About this task:
Reproduce all entries precisely as they are written.

Dataset excerpts:
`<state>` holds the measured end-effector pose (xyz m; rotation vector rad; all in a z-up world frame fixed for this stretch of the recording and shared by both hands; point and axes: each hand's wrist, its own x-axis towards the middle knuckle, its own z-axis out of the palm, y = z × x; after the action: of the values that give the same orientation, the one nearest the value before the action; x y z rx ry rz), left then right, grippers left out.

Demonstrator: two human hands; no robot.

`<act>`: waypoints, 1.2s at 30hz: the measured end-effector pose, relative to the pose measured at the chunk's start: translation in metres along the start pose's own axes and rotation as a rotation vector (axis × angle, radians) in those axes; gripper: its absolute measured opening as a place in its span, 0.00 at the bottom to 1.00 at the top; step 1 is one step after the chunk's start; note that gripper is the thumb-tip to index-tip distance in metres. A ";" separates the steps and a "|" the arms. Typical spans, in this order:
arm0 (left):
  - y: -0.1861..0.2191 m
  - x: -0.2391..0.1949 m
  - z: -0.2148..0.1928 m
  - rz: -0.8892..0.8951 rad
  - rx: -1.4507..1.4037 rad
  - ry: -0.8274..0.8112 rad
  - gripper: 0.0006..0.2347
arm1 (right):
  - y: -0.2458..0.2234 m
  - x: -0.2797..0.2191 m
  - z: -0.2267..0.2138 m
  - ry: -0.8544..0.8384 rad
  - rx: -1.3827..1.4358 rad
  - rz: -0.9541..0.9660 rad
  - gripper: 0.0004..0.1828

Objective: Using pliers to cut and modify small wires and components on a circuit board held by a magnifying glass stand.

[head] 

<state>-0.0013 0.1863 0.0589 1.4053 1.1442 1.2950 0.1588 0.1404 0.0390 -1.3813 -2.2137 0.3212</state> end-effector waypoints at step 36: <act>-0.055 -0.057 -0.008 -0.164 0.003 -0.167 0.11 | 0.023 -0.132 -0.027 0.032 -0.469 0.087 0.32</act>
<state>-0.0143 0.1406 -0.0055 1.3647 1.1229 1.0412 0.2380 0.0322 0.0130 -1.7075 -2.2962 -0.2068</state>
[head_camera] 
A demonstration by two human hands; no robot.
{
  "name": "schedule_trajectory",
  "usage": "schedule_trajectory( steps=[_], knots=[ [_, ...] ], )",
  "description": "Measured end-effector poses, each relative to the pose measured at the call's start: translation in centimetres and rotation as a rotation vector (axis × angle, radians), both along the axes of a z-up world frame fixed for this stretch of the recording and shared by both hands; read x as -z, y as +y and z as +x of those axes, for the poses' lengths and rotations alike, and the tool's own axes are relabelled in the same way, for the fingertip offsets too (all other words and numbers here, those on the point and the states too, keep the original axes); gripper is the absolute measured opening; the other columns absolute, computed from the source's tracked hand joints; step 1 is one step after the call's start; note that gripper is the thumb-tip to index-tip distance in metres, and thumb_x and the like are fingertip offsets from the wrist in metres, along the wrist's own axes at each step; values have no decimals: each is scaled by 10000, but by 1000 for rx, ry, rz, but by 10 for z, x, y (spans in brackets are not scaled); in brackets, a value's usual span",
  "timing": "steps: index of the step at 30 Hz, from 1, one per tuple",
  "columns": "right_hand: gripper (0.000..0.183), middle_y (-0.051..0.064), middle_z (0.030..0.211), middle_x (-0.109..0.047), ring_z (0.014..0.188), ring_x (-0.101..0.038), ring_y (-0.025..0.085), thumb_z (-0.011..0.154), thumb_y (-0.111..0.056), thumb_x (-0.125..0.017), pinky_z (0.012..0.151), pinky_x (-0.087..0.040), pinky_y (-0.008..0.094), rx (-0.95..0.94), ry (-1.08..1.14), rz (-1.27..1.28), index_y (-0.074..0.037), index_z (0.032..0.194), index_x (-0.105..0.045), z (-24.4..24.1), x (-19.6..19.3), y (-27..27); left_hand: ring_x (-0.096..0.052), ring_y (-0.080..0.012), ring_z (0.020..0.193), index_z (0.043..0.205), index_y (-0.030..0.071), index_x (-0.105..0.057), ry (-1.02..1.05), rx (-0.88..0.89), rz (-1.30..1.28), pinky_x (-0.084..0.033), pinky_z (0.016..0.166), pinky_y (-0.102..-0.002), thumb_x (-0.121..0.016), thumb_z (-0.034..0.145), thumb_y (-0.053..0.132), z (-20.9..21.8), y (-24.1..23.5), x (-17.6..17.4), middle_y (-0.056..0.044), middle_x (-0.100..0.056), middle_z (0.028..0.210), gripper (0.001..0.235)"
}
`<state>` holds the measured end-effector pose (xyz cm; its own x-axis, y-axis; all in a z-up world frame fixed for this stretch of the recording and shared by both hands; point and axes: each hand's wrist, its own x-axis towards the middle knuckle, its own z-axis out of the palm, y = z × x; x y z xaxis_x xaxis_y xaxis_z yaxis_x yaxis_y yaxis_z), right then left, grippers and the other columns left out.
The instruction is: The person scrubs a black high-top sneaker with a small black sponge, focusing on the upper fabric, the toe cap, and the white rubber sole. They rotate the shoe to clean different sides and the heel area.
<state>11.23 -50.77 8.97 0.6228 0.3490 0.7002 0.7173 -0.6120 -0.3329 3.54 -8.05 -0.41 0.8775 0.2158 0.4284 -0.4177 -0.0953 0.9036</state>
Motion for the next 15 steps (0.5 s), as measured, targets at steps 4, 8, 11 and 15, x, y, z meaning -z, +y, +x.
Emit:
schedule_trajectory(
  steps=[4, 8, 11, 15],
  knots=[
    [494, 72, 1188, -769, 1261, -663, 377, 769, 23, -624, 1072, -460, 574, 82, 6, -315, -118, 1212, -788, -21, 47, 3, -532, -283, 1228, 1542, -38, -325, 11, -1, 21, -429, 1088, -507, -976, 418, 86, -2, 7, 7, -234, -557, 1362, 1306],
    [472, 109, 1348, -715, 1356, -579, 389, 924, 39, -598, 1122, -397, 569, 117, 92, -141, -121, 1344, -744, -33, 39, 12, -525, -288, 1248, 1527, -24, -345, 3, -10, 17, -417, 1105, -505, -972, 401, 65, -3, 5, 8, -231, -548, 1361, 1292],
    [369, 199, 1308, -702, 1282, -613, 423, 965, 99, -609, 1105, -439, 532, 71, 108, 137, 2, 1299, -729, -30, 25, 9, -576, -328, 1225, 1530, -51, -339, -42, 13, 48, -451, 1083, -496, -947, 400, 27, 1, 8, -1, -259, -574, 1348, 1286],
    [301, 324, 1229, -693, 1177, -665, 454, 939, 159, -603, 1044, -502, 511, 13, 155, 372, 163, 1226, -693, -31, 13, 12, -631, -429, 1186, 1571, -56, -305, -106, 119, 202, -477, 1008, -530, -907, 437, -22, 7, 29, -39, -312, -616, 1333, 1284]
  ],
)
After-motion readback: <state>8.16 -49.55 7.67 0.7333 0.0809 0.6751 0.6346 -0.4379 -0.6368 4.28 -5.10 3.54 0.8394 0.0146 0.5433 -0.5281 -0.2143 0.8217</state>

Problem solution:
`<state>` holds the measured end-effector pose (xyz m; rotation vector rad; all in a z-up world frame fixed for this stretch of the recording and shared by both hands; point and axes: each hand's wrist, its own x-axis towards the middle knuckle, its own z-axis out of the palm, y = z × x; after the action: of the values that give the same orientation, the one nearest the value before the action; x y z rx ry rz), left then right, grippers left out.

Demonstrator: two human hands; no robot.

`<act>`: waypoints, 1.2s at 30hz: the measured end-effector pose, relative to the pose measured at the chunk's start: translation in metres along the start pose's own axes and rotation as a rotation vector (axis × angle, radians) in those axes; gripper: its absolute measured opening as a place in its span, 0.00 at the bottom to 1.00 at the top; step 1 is one step after the chunk's start; note that gripper is the thumb-tip to index-tip distance in metres. A ";" separates the steps and a "|" the arms. Typical spans, in this order:
arm0 (left):
  - y: -0.1861..0.2191 m
  - x: -0.2391..0.1949 m
  - z: -0.2148..0.1928 m
  - rz: -0.8892..0.8951 rad
  - rx: -1.4507..1.4037 rad
  - ry: -0.8274..0.8112 rad
  - gripper: 0.0006..0.2347
arm1 (right):
  - y: -0.2458..0.2234 m
  - x: -0.2797..0.2191 m
  - z: -0.2267..0.2138 m
  - ry: -0.8544..0.8384 rad
  - rx: -1.3827..1.4358 rad
  - rz: -0.9541..0.9660 rad
  - gripper: 0.0004..0.1828

Objective: Using pliers to cut and modify small wires and components on a circuit board held by a magnifying glass stand.

[head] 

<state>-0.0013 0.1863 0.0589 1.4053 1.1442 1.2950 0.1588 0.1404 0.0390 -1.3813 -2.2137 0.3212</state> end-effector waypoints at step 36: <act>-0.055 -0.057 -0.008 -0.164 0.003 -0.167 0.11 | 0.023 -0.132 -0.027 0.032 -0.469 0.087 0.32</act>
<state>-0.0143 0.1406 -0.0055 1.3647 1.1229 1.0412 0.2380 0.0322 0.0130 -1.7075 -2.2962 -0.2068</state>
[head_camera] 
A demonstration by two human hands; no robot.
{
  "name": "schedule_trajectory",
  "usage": "schedule_trajectory( steps=[_], knots=[ [_, ...] ], )",
  "description": "Measured end-effector poses, each relative to the pose measured at the call's start: translation in centimetres and rotation as a rotation vector (axis × angle, radians), both along the axes of a z-up world frame fixed for this stretch of the recording and shared by both hands; read x as -z, y as +y and z as +x of those axes, for the poses' lengths and rotations alike, and the tool's own axes are relabelled in the same way, for the fingertip offsets too (all other words and numbers here, those on the point and the states too, keep the original axes); gripper is the absolute measured opening; the other columns absolute, computed from the source's tracked hand joints; step 1 is one step after the call's start; note that gripper is the thumb-tip to index-tip distance in metres, and thumb_x and the like are fingertip offsets from the wrist in metres, along the wrist's own axes at each step; values have no decimals: each is scaled by 10000, but by 1000 for rx, ry, rz, but by 10 for z, x, y (spans in brackets are not scaled); in brackets, a value's usual span",
  "timing": "steps: index of the step at 30 Hz, from 1, one per tuple",
  "columns": "right_hand: gripper (0.000..0.183), middle_y (-0.051..0.064), middle_z (0.030..0.211), middle_x (-0.109..0.047), ring_z (0.014..0.188), ring_x (-0.101..0.038), ring_y (-0.025..0.085), thumb_z (-0.011..0.154), thumb_y (-0.111..0.056), thumb_x (-0.125..0.017), pinky_z (0.012..0.151), pinky_x (-0.087..0.040), pinky_y (-0.008..0.094), rx (-0.95..0.94), ry (-1.08..1.14), rz (-1.27..1.28), index_y (-0.074..0.037), index_z (0.032..0.194), index_x (-0.105..0.045), z (-24.4..24.1), x (-19.6..19.3), y (-27..27); left_hand: ring_x (-0.096..0.052), ring_y (-0.080..0.012), ring_z (0.020..0.193), index_z (0.043..0.205), index_y (-0.030..0.071), index_x (-0.105..0.057), ry (-1.02..1.05), rx (-0.88..0.89), rz (-1.30..1.28), pinky_x (-0.084..0.033), pinky_z (0.016..0.166), pinky_y (-0.102..-0.002), thumb_x (-0.121..0.016), thumb_z (-0.034..0.145), thumb_y (-0.053..0.132), z (-20.9..21.8), y (-24.1..23.5), x (-17.6..17.4), middle_y (-0.056..0.044), middle_x (-0.100..0.056), middle_z (0.028..0.210), gripper (0.001..0.235)"
}
`<state>` holds the measured end-effector pose (xyz cm; its own x-axis, y-axis; all in a z-up world frame fixed for this stretch of the recording and shared by both hands; point and axes: each hand's wrist, its own x-axis towards the middle knuckle, its own z-axis out of the palm, y = z × x; x y z xaxis_x xaxis_y xaxis_z yaxis_x yaxis_y yaxis_z), right then left, grippers and the other columns left out.
The instruction is: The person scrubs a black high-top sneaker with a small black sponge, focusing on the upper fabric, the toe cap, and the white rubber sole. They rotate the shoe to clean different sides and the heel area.
<state>11.23 -50.77 8.97 0.6228 0.3490 0.7002 0.7173 -0.6120 -0.3329 3.54 -8.05 -0.41 0.8775 0.2158 0.4284 -0.4177 -0.0953 0.9036</state>
Motion for the next 15 steps (0.5 s), as measured, targets at steps 4, 8, 11 and 15, x, y, z meaning -z, +y, +x.
Emit:
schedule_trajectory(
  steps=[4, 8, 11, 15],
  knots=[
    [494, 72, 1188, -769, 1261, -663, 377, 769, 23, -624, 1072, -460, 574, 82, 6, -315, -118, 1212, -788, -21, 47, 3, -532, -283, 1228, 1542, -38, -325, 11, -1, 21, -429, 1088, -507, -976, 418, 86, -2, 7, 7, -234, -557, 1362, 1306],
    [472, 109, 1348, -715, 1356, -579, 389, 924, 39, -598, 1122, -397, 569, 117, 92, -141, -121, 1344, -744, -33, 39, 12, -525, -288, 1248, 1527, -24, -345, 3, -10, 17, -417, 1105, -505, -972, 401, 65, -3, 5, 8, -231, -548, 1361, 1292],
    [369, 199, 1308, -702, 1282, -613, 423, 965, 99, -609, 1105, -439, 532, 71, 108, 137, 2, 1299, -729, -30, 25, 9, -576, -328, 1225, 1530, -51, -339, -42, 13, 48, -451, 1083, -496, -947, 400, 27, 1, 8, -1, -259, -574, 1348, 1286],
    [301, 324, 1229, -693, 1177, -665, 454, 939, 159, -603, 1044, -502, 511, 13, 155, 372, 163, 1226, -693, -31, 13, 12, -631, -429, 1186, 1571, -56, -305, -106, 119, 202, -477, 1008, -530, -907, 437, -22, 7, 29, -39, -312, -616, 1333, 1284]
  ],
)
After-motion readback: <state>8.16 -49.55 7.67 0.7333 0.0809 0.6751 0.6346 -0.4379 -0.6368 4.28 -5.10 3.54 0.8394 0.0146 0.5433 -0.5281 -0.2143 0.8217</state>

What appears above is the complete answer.